Nowa Strategia Bezpieczeństwa Narodowego administracji Donalda Trumpa to polityczna bomba z opóźnionym zapłonem – także dla Polski. W nieopublikowanej w całości wersji dokumentu, do której dotarły amerykańskie media, USA wskazują Austrię, Węgry, Włochy i Polskę jako kraje, z którymi „powinny pracować więcej… w celu odciągania ich od Unii Europejskiej”.
To nie jest już dyplomacja, to otwarta próba rozbijania europejskiej wspólnoty – przy użyciu zaprzyjaźnionych, prawicowych rządów i ruchów. A w tym projekcie Polska występuje w roli pionka na cudzej szachownicy.
Trumpowska doktryna „Make Europe Great Again” brzmi jak zgryźliwy żart: pod hasłami „obrony cywilizacji” i „tradycyjnych wartości” USA chcą wspierać partie, ruchy i „intelektualistów”, którzy będą walczyć z Unią, imigracją i europejskim modelem demokracji liberalnej – byle pozostawali „proamerykańscy”.
W praktyce oznacza to prosty układ: my wam damy polityczne wsparcie, ideologiczną amunicję i medialny parasol, wy będziecie rozsadzać UE od środka. Ten projekt idealnie składa się z retoryką części polskiej prawicy, od lat marzącej o „Europie ojczyzn”, „Brukseli na kolanach” i „odzyskaniu suwerenności” poprzez konflikt z Unią.

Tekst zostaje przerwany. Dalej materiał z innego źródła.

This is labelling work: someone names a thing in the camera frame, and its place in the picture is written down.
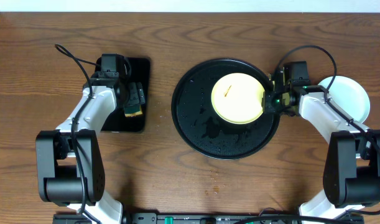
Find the green yellow sponge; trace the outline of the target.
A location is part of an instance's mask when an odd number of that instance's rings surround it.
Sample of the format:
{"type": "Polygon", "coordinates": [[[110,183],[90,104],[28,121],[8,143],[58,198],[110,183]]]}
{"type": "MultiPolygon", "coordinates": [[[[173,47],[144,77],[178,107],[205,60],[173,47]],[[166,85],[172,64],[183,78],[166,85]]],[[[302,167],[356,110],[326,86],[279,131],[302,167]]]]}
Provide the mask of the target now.
{"type": "Polygon", "coordinates": [[[133,106],[127,106],[124,108],[124,115],[125,117],[135,117],[142,115],[142,106],[141,105],[133,105],[133,106]]]}

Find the yellow plate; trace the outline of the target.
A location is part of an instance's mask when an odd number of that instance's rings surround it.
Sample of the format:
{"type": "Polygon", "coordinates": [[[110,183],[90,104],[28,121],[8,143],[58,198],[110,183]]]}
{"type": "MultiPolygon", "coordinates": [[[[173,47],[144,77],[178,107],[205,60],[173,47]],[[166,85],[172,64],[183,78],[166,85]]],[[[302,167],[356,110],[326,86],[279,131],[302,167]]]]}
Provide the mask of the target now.
{"type": "Polygon", "coordinates": [[[211,104],[217,115],[233,124],[248,124],[263,114],[265,88],[245,73],[230,73],[212,88],[211,104]]]}

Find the light blue plate front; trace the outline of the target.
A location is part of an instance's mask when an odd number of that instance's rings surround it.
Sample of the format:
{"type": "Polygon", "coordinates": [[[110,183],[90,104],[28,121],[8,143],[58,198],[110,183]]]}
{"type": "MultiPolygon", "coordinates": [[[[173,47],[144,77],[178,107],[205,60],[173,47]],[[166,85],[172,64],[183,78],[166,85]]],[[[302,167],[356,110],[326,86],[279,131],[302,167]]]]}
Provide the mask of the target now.
{"type": "Polygon", "coordinates": [[[333,101],[354,120],[364,123],[369,116],[370,100],[366,90],[356,81],[336,76],[329,89],[333,101]]]}

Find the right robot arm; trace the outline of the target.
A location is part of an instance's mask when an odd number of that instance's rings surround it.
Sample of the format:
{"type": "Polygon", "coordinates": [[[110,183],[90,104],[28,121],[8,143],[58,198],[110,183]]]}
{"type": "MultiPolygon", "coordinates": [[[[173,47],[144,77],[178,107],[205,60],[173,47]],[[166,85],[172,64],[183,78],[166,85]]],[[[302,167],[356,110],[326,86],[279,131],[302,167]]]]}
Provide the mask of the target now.
{"type": "Polygon", "coordinates": [[[366,207],[380,203],[380,130],[355,121],[322,86],[268,91],[262,95],[262,107],[266,113],[302,117],[328,143],[323,190],[299,207],[303,222],[366,215],[366,207]]]}

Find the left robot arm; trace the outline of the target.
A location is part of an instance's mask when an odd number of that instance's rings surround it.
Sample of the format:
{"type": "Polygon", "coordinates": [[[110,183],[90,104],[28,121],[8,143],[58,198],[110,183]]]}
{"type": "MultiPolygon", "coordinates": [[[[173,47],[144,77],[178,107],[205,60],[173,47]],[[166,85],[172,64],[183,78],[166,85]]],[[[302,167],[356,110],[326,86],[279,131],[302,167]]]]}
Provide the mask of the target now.
{"type": "Polygon", "coordinates": [[[123,91],[125,107],[146,102],[148,83],[96,79],[84,84],[83,97],[71,115],[53,131],[41,131],[35,140],[40,198],[76,210],[68,223],[130,223],[124,205],[105,190],[105,172],[97,136],[118,109],[123,91]]]}

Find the black rectangular tray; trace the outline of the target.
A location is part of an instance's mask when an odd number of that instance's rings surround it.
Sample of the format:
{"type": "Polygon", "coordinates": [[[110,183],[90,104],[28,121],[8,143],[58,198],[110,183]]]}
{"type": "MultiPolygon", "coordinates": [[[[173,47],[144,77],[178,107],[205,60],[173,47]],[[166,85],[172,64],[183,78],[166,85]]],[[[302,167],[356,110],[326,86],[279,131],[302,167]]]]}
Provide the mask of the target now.
{"type": "Polygon", "coordinates": [[[127,75],[122,82],[127,90],[127,101],[107,117],[102,132],[140,133],[146,124],[147,98],[151,63],[147,58],[123,57],[120,60],[127,75]]]}

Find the black round tray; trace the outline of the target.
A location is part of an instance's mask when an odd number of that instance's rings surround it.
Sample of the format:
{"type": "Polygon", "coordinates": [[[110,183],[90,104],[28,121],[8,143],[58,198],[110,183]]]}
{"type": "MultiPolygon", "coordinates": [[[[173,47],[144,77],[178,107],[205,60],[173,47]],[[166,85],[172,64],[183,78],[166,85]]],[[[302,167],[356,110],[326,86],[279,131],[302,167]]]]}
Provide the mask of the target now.
{"type": "Polygon", "coordinates": [[[230,73],[245,73],[270,90],[269,79],[254,65],[233,58],[216,58],[191,68],[178,82],[172,96],[174,125],[194,150],[214,159],[233,160],[260,151],[279,126],[277,114],[262,114],[248,124],[233,124],[213,109],[211,93],[215,83],[230,73]]]}

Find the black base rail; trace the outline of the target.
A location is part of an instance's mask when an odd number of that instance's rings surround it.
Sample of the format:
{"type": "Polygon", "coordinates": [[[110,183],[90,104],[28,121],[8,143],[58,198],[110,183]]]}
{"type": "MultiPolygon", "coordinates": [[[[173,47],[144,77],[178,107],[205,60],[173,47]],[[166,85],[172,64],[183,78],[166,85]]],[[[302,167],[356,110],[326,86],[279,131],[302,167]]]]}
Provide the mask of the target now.
{"type": "MultiPolygon", "coordinates": [[[[158,215],[155,213],[133,213],[130,216],[124,216],[122,223],[132,223],[132,224],[232,224],[237,223],[245,219],[256,218],[258,216],[230,216],[230,215],[158,215]]],[[[345,223],[359,223],[364,224],[364,218],[361,216],[349,216],[345,215],[335,221],[345,222],[345,223]]],[[[55,214],[52,219],[53,224],[74,224],[74,223],[96,223],[89,220],[87,217],[82,215],[71,214],[55,214]]],[[[308,222],[308,221],[289,221],[289,220],[261,220],[261,221],[251,221],[249,223],[319,223],[319,222],[308,222]]]]}

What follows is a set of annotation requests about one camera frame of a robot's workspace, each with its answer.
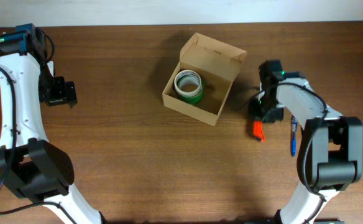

I tu dochodzimy do sedna zdrady. Sojusznik PiS – ideowy i polityczny, zasiadający dziś w Białym Domu – nie widzi Polski jako równoprawnego partnera w silnej Unii, ale jako narzędzie do jej osłabienia. W tym scenariuszu nasz kraj ma dryfować na margines Europy, kłócić się z Brukselą, blokować decyzje, sabotować wspólną politykę – aż „odciągnięcie od UE” stanie się faktem, jeżeli nie formalnym Polexitem, to realnym wyjściem: utratą wpływów, funduszy i bezpieczeństwa. To właśnie chcą wykorzystać ci, którzy od lat karmią Polaków bajką, iż „bez Unii będzie nam lepiej”, a jednocześnie przytulają się do Waszyngtonu, gdy ten otwarcie ogłasza plan przebudowy Europy pod dyktando skrajnej prawicy.
Polska ma za sobą dwie dekady korzystania z Unii: setki miliardów euro inwestycji, swobodę podróżowania i pracy, realne współdecydowanie o kształcie Europy. Wyrzucenie tego wszystkiego do kosza w imię fantazji „nowego, konserwatywnego porządku” projektowanego w Waszyngtonie byłoby klasycznym aktem politycznej zdrady – zdrady polskiej racji stanu, interesu obywateli i przyszłości kraju. Sojusze są ważne, ale sojusznik, który pisze w oficjalnej strategii, iż chce nas „odciągać” od Unii, przestaje być partnerem, a staje się zagrożeniem. I każdy, kto w Polsce przyklaskuje takiemu planowi, pracuje nie dla Polski, ale przeciwko niej.